EXERCISE: How many lines in the listing below contain the string "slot"? Say only the number.

----

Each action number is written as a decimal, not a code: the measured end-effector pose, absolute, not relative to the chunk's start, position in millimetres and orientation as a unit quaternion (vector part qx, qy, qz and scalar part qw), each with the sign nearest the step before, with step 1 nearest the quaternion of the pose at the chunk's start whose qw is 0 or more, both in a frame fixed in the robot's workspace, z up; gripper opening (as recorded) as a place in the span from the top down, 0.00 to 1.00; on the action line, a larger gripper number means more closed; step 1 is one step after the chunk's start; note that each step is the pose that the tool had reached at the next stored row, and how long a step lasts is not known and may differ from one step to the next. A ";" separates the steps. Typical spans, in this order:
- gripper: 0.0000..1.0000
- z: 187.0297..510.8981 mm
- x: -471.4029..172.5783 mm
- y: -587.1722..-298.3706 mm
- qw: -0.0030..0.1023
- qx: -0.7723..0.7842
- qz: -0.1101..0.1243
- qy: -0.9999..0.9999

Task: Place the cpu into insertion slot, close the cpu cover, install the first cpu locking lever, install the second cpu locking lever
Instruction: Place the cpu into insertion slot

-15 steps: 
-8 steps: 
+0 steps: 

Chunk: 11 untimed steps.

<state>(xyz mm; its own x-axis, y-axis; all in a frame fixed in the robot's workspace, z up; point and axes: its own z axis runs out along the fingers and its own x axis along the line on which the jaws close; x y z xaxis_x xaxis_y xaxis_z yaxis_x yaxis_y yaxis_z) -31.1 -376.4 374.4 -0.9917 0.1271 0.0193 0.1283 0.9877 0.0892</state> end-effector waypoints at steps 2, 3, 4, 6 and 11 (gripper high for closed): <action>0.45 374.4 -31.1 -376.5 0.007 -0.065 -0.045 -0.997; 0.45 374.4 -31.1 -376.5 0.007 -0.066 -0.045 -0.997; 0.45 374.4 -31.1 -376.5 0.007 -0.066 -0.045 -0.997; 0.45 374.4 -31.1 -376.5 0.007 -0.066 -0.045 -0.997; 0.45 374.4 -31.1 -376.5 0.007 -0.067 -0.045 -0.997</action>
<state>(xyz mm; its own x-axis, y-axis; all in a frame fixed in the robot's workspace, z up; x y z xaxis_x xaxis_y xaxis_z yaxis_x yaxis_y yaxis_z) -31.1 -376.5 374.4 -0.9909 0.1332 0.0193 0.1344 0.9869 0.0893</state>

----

RESULT: 2